We’ve seen a massive increase in Facebook Videos in the News Feed. Since Facebook has recently unveiled new metrics to help marketers understand how their videos are performing, we took a look at how people have been interacting with videos.
A typical video on Facebook is about 44 seconds long. This number should be taken with a grain of a salt, as there is quite a bit of variance around this figure. It’s interesting to note that the length is fairly short and, as such, we think Facebook’s News Feed is not the ideal place for long videos.
Do shorter videos perform better?
For this study, we chose to use completion as our measuring stick – Facebook provides robust metrics around video completion rates, so this makes it a thorough metric for our purposes, and most accurate. We found that videos that were less than ~21 seconds performed in the Top 25% for completion rates.
This finding is partially intuitive, as shorter videos are more likely to be watched to completion due to the fact there is less of a perceived investment on the viewer’s behalf. However, it’s important for marketers to understand that their audience will continually, potentially, be distracted away from your video, particularly if the content is not seen as being engaging enough to merit the exact time stated in the video length. Remember, streaming video is the only form of advertising where consumers are explicitly told how much time they will spend focused on the ad. Someone might spend more time looking through and sharing a rich-content image, but they know that a :30 video will ‘cost’ them only the time it takes to watch and share.
Videos that made up the Top 25% Completion Rate, were ~21 seconds long. As the videos were longer, their completion rate decreased.
How do people watch videos?
We assembled a graph to help better explain how the average Facebook user watches a video. As you can see below, the user retention rate plummets quickly. This is most likely users determining if the video is what they had expected to watch. As viewers settle into the video, the loss rate reduces (although a still fairly steady decrease), and accelerates as the user nears the end of the video.
Interestingly, Facebook counts a video “completed” if the user watches 95% of the video. Looking at the data, this is a smart choice, as the 2nd most severe drop-off occurs at the final 5%. It’s also makes sense due to credits/advertisements/etc at the end of videos.
How many people “complete” a video?
We found that ~57% of viewers who started watching a video, completed the video. According to the graph above, this data seems to add up. The data was fairly consistent, with only a 6% variance.
How does this retention rate compare to YouTube?
Although this is unconfirmed, we understand that Retention Rates on YouTube tend to hang around the ~40% mark. If this data holds true, Facebook Videos are outperforming YouTube videos. This increase in retention rate could be attributed to more intelligent distribution of videos on Facebook, due to Facebook’s News Feed algorithm doing a better job of matching up interested users with engaging videos than Youtube does.

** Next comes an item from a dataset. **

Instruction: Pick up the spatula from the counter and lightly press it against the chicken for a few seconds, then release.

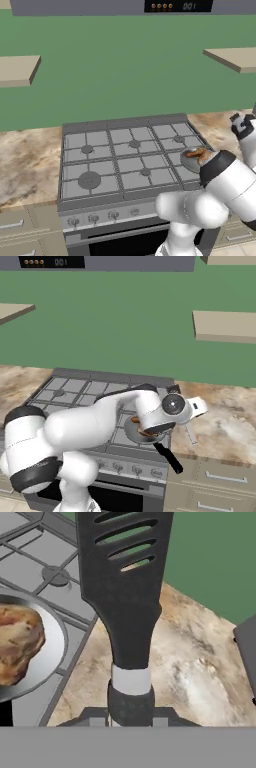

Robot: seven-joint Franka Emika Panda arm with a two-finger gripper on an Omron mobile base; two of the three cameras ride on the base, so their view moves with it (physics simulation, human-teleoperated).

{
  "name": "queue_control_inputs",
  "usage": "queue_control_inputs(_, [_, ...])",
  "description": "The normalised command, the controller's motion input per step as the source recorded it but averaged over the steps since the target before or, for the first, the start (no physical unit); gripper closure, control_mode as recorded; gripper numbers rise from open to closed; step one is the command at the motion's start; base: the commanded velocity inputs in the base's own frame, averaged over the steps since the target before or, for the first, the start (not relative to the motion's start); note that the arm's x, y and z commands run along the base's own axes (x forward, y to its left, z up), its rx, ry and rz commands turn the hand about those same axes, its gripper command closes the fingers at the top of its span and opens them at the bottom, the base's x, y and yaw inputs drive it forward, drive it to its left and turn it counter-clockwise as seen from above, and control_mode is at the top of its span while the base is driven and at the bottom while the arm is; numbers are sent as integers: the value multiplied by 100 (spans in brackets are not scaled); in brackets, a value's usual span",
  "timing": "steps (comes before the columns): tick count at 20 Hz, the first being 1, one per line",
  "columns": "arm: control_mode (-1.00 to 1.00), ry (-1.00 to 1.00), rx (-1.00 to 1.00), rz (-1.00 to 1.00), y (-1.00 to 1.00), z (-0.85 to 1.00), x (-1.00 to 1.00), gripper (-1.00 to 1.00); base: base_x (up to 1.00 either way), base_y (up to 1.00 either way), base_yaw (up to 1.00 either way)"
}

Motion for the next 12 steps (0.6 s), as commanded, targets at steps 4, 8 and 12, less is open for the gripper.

How does a brand optimize for video?
- Facebook is giving videos a ton of exposure in the News Feed right now. If your brand has the ability to produce high quality video content, we’d strongly suggest that you begin producing videos.
- Create engaging content that will capture an audience beyond the first severe drop-off
- If you have a call-to-action or something similar, be sure to include it sooner than later in your video. As every second goes by, there is a higher likelihood that your audience will bounce from your video.
- Avoid putting all of your “business value” in a final credit slide. Even engaged users will most likely exit your video as it nears the end of the video.ConclusionFacebook is putting a lot of emphasis on video lately. Anecdotally, we’ve heard many general users mention an over abundance of videos in their News Feeds. Facebook is strongly pushing for ads on videos, which may be part of the reason we’re seeing an increase in recent success.
We encourage brands to try creating video content and testing how they perform with your own audience.
How did we study this data?
This is brand new data from Facebook. We examined as much data as we could pull from July 2014. This data is from roughly 1,000 pages that posted 3,000 videos. Viewer Retention data is directly from Facebook’s API converted from their intervals of 0–40 to the corresponding percentages.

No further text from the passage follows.